Try it: Copy out exactly each line from the line with "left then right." through the last line of the material below.

** Dataset extract follows **

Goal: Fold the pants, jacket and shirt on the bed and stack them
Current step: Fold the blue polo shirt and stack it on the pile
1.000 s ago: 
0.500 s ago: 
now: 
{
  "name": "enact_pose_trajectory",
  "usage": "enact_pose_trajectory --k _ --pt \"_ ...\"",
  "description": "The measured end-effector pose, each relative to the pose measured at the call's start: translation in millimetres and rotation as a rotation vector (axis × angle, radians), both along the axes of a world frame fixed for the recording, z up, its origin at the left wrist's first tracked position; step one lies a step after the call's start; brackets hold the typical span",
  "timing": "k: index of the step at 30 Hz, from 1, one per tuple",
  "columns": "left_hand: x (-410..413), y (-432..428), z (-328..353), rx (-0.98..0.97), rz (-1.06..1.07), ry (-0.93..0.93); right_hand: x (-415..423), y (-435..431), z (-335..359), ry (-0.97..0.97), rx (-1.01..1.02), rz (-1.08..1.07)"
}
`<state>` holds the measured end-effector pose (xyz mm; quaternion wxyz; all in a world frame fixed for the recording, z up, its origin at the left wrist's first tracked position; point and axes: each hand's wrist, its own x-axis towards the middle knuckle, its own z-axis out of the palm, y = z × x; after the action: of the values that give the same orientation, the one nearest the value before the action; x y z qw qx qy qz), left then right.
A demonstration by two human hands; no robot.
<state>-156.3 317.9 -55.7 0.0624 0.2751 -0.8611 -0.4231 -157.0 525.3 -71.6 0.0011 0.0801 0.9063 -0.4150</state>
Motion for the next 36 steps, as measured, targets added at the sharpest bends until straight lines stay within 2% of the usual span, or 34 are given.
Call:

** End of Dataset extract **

Your solution:
`<state>` holds the measured end-effector pose (xyz mm; quaternion wxyz; all in a world frame fixed for the recording, z up, its origin at the left wrist's first tracked position; point and axes: each hand's wrist, its own x-axis towards the middle knuckle, its own z-axis out of the palm, y = z × x; after the action: of the values that give the same orientation, the one nearest the value before the action; x y z qw qx qy qz), left then right.
A demonstration by two human hands; no robot.
<state>-156.3 317.9 -55.7 0.0624 0.2751 -0.8611 -0.4231 -157.0 525.3 -71.6 0.0011 0.0801 0.9063 -0.4150</state>
Motion for the next 36 steps, as measured, targets added at the sharpest bends until straight lines stay within 2% of the usual span, or 34 are given.
Call:

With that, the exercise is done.